> Exercise brief
Copy out, from the data below, each line in which the word "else" occurs.
═══ Data ═══
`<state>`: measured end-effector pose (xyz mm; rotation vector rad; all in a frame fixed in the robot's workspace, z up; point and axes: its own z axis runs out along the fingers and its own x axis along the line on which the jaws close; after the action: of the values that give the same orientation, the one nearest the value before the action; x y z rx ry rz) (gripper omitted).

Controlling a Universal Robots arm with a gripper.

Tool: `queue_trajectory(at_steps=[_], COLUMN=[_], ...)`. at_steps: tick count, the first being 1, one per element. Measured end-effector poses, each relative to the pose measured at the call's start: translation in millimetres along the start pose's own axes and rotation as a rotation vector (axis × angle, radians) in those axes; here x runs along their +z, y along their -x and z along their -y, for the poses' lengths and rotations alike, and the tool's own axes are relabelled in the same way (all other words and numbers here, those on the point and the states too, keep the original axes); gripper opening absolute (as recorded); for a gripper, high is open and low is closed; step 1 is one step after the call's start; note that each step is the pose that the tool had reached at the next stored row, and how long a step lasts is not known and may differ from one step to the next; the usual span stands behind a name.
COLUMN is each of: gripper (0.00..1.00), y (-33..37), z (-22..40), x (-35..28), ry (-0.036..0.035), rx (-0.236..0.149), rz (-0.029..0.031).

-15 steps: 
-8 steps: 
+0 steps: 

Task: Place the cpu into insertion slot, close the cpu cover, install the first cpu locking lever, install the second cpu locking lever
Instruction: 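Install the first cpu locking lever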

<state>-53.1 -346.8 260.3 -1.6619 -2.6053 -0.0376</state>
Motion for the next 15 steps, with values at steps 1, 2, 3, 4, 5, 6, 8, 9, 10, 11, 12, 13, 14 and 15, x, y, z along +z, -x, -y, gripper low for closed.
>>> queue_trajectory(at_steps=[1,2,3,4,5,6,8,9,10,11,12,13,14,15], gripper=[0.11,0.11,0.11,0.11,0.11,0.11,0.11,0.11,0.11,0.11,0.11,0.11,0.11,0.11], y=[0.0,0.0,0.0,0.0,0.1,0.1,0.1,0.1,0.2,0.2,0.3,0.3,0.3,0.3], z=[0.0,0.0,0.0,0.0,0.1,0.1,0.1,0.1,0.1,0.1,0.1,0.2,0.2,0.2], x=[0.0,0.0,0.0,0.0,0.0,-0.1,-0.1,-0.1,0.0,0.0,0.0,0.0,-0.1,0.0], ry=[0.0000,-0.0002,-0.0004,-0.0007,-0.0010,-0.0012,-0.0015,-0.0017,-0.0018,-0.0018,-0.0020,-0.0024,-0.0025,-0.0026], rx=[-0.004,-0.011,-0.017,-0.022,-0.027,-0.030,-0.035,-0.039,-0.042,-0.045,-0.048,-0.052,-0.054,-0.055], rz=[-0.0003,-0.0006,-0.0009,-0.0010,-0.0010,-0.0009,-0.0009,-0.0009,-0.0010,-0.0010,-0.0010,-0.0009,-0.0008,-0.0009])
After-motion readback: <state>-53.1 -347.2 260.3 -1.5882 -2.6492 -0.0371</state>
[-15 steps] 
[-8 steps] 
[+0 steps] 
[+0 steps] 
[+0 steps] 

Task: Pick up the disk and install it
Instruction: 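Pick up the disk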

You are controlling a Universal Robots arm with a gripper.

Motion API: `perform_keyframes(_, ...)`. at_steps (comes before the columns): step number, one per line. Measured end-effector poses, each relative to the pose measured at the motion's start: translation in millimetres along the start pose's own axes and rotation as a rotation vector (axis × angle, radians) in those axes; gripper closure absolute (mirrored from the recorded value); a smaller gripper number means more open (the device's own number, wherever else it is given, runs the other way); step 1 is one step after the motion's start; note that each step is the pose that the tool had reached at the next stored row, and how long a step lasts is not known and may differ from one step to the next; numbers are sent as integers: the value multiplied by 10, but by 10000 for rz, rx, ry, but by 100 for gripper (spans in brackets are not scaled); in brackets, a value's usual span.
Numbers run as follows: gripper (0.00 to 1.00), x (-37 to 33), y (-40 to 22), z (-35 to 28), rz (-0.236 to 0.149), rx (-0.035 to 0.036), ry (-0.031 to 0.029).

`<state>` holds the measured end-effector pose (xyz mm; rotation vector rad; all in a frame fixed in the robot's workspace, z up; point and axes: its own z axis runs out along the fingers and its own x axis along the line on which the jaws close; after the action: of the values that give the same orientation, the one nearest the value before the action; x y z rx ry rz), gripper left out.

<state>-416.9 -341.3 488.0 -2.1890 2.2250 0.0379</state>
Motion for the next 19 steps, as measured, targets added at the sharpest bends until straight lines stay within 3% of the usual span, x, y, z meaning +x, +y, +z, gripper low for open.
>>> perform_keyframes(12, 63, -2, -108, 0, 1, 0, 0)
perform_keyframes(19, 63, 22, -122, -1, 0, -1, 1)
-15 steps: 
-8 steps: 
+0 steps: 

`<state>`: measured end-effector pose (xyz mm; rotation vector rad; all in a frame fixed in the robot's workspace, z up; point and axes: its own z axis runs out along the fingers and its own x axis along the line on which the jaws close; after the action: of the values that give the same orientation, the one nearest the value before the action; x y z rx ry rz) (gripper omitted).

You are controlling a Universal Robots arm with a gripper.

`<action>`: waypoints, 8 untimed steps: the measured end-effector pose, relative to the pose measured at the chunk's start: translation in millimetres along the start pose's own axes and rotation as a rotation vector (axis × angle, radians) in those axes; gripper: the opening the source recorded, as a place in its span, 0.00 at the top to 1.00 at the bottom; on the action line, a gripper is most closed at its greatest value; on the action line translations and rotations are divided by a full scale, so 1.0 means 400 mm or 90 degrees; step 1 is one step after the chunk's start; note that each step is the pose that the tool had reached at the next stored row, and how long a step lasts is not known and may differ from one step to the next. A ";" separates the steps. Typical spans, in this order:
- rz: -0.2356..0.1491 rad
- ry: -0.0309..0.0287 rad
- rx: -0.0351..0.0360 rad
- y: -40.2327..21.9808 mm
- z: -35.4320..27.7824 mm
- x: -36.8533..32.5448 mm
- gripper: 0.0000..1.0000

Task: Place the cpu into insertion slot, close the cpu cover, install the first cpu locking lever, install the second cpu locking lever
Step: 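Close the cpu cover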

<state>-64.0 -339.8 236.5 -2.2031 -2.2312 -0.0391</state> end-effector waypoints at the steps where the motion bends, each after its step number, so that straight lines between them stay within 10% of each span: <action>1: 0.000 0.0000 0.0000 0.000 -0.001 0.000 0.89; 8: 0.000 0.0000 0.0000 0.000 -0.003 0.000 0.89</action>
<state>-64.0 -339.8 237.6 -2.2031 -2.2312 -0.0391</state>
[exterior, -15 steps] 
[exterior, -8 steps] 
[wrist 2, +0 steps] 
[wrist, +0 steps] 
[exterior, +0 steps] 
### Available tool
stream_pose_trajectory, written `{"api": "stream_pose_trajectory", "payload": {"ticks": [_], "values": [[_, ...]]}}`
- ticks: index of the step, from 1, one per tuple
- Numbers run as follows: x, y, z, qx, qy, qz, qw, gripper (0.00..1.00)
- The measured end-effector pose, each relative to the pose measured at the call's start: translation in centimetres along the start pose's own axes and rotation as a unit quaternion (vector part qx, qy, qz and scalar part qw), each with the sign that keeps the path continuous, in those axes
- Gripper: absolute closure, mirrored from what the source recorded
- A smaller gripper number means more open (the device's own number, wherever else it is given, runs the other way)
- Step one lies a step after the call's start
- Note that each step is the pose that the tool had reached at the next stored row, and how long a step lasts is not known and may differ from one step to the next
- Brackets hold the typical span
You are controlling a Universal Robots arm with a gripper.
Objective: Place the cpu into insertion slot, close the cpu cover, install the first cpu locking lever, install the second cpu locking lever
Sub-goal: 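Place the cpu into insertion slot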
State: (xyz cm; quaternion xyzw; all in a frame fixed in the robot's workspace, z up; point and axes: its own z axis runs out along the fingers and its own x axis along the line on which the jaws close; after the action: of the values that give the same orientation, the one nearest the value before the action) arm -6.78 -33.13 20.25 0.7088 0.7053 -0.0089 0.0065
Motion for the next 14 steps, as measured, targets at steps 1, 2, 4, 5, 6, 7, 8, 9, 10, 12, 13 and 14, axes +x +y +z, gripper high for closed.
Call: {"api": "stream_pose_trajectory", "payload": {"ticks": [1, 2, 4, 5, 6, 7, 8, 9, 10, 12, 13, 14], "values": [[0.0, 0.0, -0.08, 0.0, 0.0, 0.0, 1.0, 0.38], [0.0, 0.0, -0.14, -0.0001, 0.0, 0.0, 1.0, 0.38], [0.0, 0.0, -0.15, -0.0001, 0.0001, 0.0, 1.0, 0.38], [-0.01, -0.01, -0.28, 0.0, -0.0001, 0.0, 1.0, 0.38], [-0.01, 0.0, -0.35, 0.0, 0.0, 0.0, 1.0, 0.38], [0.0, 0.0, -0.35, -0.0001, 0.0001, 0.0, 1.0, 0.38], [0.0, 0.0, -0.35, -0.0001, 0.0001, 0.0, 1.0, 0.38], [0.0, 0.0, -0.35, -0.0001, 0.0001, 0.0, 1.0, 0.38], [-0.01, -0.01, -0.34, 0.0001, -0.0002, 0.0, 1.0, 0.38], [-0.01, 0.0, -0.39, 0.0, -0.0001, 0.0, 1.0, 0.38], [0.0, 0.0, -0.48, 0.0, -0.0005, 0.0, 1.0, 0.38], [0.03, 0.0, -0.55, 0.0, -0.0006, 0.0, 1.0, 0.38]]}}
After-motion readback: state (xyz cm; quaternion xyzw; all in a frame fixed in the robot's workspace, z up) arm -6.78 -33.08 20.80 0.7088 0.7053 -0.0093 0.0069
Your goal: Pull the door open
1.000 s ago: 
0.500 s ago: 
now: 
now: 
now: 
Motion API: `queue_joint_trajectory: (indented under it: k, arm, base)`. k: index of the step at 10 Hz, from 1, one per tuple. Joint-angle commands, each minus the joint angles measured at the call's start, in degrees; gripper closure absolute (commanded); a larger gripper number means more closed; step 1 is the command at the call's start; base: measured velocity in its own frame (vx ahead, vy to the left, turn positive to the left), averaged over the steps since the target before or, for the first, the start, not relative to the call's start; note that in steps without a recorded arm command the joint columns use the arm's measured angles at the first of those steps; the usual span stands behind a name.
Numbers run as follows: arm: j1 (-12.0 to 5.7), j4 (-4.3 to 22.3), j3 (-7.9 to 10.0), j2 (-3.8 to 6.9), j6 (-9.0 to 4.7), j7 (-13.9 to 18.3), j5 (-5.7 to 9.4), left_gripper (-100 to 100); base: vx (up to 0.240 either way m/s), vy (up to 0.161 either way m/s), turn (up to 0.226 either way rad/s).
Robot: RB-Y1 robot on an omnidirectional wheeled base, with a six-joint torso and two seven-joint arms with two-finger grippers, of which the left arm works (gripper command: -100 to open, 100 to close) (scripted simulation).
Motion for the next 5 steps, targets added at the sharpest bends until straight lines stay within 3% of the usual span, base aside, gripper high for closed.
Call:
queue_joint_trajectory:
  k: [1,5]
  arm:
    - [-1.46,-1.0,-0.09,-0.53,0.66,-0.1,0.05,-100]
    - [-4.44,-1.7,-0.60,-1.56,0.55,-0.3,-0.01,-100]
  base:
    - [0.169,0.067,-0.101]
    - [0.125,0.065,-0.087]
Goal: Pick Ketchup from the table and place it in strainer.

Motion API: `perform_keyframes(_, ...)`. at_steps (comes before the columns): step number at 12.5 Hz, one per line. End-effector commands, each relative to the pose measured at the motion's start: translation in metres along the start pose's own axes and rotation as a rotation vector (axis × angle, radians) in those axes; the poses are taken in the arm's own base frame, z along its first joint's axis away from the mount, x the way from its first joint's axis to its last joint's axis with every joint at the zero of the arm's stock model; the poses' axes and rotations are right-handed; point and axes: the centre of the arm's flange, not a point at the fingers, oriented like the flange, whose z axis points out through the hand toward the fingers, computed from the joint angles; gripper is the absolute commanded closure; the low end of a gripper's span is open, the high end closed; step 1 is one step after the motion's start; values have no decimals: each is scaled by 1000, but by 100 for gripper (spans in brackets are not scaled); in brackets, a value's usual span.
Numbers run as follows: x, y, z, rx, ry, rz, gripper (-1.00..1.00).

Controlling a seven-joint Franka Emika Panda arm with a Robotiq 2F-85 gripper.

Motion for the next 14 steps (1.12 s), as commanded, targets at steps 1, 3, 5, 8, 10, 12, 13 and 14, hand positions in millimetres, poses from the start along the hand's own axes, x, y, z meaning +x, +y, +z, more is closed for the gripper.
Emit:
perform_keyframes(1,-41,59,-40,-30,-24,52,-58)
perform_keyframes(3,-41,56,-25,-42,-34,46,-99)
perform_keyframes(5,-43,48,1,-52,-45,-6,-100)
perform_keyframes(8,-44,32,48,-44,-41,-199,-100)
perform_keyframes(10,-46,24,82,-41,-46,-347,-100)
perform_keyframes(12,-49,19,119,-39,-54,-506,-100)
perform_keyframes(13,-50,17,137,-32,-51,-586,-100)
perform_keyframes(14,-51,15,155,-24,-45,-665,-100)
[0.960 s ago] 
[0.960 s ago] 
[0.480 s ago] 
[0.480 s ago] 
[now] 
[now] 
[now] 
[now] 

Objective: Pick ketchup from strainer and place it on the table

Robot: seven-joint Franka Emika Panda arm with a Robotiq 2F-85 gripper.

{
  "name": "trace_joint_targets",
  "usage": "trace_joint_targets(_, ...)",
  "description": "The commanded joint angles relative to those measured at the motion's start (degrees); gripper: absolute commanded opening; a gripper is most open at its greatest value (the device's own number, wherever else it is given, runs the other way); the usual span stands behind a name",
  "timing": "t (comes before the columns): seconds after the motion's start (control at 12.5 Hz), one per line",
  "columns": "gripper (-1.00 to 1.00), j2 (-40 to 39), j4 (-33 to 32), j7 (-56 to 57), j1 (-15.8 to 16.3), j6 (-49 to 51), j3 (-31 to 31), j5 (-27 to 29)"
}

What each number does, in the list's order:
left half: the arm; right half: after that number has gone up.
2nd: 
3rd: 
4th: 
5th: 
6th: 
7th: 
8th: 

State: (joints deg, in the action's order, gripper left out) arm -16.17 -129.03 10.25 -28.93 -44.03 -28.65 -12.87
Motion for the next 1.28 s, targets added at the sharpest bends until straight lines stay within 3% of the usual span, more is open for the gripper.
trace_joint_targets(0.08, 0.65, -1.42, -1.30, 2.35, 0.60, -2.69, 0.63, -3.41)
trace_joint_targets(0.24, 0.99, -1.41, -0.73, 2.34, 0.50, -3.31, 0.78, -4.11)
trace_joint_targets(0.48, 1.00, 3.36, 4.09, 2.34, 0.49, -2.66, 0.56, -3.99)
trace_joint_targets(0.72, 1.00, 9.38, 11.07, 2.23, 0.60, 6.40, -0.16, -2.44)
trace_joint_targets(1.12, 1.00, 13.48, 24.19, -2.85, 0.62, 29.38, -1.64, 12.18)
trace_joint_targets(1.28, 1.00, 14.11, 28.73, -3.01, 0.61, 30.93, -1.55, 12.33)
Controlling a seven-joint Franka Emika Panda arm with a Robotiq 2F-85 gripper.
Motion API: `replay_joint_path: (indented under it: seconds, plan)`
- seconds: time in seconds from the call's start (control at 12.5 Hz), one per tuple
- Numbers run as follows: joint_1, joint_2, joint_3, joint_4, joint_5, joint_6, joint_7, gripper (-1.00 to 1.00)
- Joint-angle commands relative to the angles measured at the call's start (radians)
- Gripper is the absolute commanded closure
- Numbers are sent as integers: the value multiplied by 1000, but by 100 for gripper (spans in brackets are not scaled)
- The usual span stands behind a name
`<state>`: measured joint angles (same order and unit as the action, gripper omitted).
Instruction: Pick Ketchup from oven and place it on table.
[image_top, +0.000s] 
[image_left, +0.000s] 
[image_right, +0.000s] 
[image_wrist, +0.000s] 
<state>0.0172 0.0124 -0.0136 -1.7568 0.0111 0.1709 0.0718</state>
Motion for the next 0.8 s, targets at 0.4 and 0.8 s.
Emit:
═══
> Solution below
Motion API: `perform_keyframes(_, ...)`. at_steps (comes before the columns): step number, one per line. Measured end-effector poses, each relative to the pose measured at the motion's start: translation in millimetres along the start pose's own axes and rotation as a rotation vector (axis × angle, radians) in those axes; gripper closure absolute (mirrored from the recorded value); a smaller gripper number means more open (the device's own number, wherever else it is given, runs the other way); step 1 is one step after the motion's start; note that each step is the pose that the tool had reached at the next stored row, and how long a step lasts is not known and may differ from one step to the next; numbers are sent as integers: the value multiplied by 10, but by 10000 for rz, rx, ry, but by 100 for gripper (spans in brackets are not scaled); in brackets, a value's usual span.
- A smaller gripper number means more open (the device's own number, wherever else it is given, runs the other way)
  "description": "The commanded joint angles relative to those measured at the motion's start (degrees); gripper: absolute commanded opening; a gripper is most open at its greatest value (the device's own number, wherever else it is given, runs the other way); the usual span stands behind a name",

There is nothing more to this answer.